WORK TASK: All of the listing should be returned as written, apart from any picture in it.

DATASET EXTRACT:
═══
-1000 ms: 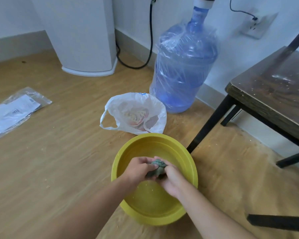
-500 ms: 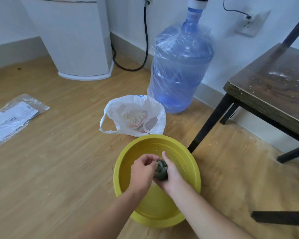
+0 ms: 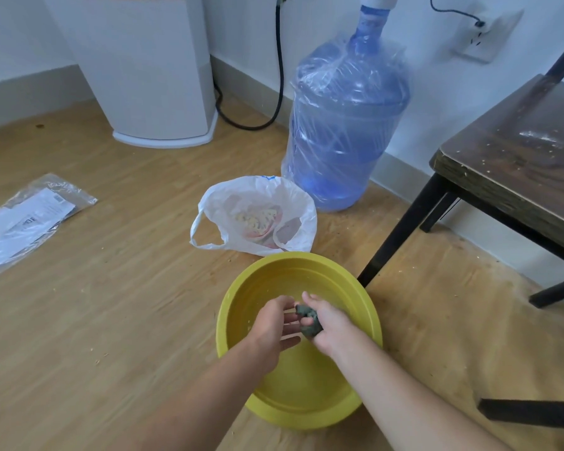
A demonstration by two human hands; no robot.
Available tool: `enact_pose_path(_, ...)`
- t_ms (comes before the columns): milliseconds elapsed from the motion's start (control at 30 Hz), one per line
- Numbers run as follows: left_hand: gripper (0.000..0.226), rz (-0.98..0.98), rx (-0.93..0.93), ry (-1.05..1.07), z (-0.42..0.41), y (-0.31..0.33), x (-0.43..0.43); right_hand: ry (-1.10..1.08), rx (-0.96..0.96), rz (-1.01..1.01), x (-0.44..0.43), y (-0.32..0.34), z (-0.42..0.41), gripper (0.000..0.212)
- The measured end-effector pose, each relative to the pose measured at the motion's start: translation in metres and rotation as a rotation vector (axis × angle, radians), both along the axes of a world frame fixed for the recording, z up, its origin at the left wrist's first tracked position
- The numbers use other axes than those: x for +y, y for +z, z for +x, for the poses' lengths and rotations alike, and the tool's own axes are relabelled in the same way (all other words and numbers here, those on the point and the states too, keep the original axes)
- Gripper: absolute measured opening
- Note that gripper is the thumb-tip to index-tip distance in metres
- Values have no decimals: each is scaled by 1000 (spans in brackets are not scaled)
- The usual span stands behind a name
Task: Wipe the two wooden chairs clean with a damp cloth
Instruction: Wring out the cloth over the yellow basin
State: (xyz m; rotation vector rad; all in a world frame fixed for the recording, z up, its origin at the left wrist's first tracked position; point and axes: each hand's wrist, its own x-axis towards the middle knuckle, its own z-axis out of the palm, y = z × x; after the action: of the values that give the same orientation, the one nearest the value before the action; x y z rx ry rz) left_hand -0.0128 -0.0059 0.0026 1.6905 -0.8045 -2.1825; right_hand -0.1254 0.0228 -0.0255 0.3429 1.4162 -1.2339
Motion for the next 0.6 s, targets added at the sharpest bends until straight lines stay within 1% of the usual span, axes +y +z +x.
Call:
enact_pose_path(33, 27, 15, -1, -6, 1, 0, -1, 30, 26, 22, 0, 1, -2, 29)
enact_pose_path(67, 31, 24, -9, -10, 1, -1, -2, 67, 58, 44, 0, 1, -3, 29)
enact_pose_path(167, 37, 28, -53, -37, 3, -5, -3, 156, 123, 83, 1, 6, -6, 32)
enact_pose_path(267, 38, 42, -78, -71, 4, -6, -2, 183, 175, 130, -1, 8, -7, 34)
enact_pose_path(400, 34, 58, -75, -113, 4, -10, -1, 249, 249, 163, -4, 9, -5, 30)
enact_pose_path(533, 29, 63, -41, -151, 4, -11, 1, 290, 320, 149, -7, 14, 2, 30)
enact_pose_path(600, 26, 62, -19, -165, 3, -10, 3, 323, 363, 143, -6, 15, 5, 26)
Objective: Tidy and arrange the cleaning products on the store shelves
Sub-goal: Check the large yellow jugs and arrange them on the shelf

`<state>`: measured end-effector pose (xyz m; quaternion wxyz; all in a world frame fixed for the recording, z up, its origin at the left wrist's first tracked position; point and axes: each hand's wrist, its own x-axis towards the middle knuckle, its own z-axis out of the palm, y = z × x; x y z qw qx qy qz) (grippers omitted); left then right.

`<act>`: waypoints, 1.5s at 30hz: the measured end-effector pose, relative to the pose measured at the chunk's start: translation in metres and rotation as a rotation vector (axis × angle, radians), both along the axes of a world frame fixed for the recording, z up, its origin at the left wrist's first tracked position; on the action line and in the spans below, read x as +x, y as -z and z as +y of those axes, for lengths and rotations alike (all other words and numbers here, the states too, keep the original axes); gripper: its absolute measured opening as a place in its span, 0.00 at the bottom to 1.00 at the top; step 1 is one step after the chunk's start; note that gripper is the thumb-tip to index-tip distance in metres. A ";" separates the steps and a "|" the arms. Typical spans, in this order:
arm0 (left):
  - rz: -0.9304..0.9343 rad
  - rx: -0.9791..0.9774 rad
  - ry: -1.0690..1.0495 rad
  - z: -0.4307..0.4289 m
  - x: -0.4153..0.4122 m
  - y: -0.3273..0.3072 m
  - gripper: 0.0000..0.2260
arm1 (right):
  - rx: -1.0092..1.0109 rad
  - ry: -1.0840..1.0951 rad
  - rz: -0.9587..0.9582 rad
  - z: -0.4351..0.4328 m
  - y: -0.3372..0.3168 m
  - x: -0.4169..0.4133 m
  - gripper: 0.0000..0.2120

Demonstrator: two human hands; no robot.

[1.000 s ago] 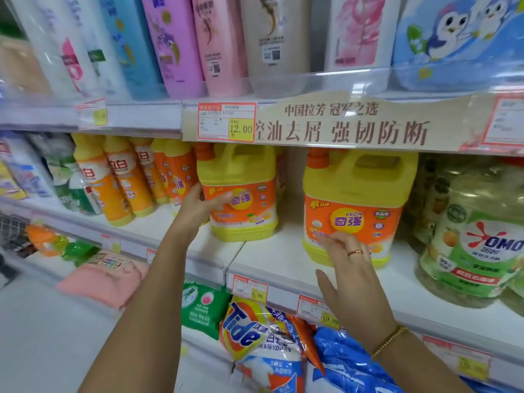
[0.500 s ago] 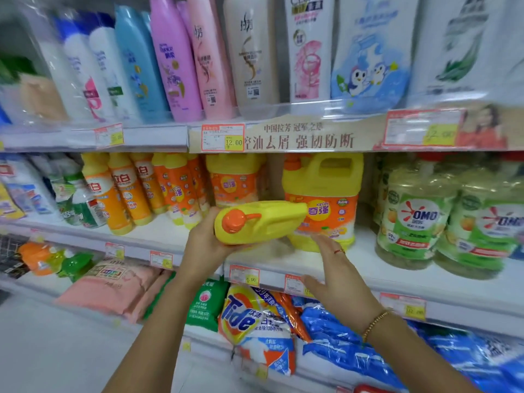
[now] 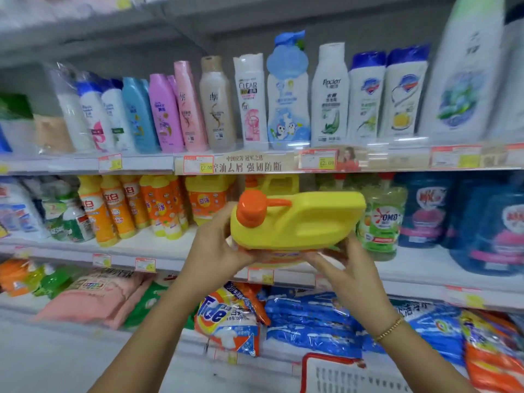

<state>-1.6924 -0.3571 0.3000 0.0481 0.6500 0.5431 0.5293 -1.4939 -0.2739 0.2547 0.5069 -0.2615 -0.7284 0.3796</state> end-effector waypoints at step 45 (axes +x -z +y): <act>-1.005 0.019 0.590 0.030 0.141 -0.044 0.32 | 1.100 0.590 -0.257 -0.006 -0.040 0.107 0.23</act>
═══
YOUR RESPONSE:
-1000 ms: 
-500 ms: 
+0 ms: 
A demonstration by two human hands; no robot.
Available tool: `enact_pose_path(_, ...)`
- t_ms (comes before the columns): milliseconds elapsed from the motion's start (control at 30 Hz), one per line
- Numbers run as follows: left_hand: gripper (0.000..0.226), rz (-0.98..0.98), rx (-0.93..0.93), ry (-1.05..1.07), z (-0.42..0.41), y (-0.31..0.33), x (-0.43..0.43); right_hand: ry (-1.10..1.08), rx (-0.96..0.96), rz (-1.01..1.01), x (-0.44..0.43), y (-0.32..0.34), z (-0.42..0.41), gripper (0.000..0.212)
- The measured end-effector pose, each relative to the pose measured at the motion's start: translation in metres and rotation as a rotation vector (axis × angle, radians), both along the axes of a world frame fixed for the recording, z up, its origin at the left wrist's first tracked position
- The numbers use other axes than those: x for +y, y for +z, z for +x, for the poses' lengths and rotations alike, and the tool's own axes are relabelled in the same way (all other words and numbers here, those on the point and the states too, keep the original axes)
- Gripper: absolute measured opening
- Note that gripper is the thumb-tip to index-tip distance in metres
- Values have no decimals: each is scaled by 1000 (spans in brackets are not scaled)
- The usual span stands behind a name
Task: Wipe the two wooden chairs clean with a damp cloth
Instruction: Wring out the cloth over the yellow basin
State: (xyz m; rotation vector rad; all in a world frame fixed for the recording, z up, its origin at the left wrist's first tracked position; point and axes: each hand's wrist, its own x-axis towards the middle knuckle, its own z-axis out of the palm, y = z × x; after the action: of the values that give the same orientation, the one nearest the value before the action; x y z rx ry rz) left_hand -0.0128 -0.0059 0.0026 1.6905 -0.8045 -2.1825; right_hand -0.1254 0.0228 -0.0255 0.3429 1.4162 -1.2339
Motion for the next 0.6 s, targets added at the sharpest bends until straight lines stay within 1% of the usual span, axes +y +z +x.
Call:
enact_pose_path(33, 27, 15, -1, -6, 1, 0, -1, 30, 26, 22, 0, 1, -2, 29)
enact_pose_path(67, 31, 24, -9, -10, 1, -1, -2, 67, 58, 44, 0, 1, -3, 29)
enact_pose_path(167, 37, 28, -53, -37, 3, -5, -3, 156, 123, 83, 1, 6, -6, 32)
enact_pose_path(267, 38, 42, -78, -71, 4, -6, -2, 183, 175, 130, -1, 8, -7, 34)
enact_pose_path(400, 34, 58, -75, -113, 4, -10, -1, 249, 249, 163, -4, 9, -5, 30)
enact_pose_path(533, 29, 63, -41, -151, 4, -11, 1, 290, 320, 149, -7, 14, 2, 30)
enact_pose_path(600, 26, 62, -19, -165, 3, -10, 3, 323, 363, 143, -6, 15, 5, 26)
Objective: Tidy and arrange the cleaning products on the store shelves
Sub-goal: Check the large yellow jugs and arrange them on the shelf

`<state>`: measured end-effector pose (xyz m; quaternion wxyz; all in a world frame fixed for the recording, z up, its origin at the left wrist's first tracked position; point and axes: each hand's wrist, its own x-axis towards the middle knuckle, its own z-axis out of the palm, y = z × x; x y z qw qx qy qz) (grippers omitted); left then right.

`<act>`: waypoints, 1.5s at 30hz: the measured end-effector pose, relative to the pose measured at the chunk's start: translation in metres and rotation as a rotation vector (axis × angle, radians), both along the axes of a world frame fixed for the recording, z up, its origin at the left wrist's first tracked position; on the action line and in the spans below, read x as +x, y as -z and z as +y of those axes, for lengths and rotations alike (all other words and numbers here, the states too, keep the original axes); gripper: its absolute measured opening as a place in its span, 0.00 at the bottom to 1.00 at the top; step 1 is one step after the chunk's start; note that gripper is the thumb-tip to index-tip distance in metres. A ";" separates the steps and a "|" the arms. Typical spans, in this order:
arm0 (left):
  - rz: -0.9304..0.9343 rad
  - rx: -0.9791..0.9774 rad
  - ry: -1.0690..1.0495 rad
  - z: -0.4307..0.4289 m
  - x: -0.4153..0.4122 m
  - y: -0.3273..0.3072 m
  - gripper: 0.0000..0.2260
arm1 (right):
  - rx: -1.0092..1.0109 rad
  - ry: -1.0840..1.0951 rad
  - rz: -0.9587..0.9582 rad
  - z: -0.4351..0.4328 m
  - y: -0.3372..0.3168 m
  - x: -0.4169..0.4133 m
  - gripper: 0.0000..0.2120

Demonstrator: two human hands; no robot.

[1.000 s ago] 
[0.500 s ago] 
[now] 

<state>-1.6924 -0.3571 0.3000 0.0481 0.6500 0.5431 0.5293 -1.4939 -0.2739 0.2547 0.5069 -0.2615 -0.7284 0.3796</state> end-effector waypoints at step 45 (axes +x -z +y): <act>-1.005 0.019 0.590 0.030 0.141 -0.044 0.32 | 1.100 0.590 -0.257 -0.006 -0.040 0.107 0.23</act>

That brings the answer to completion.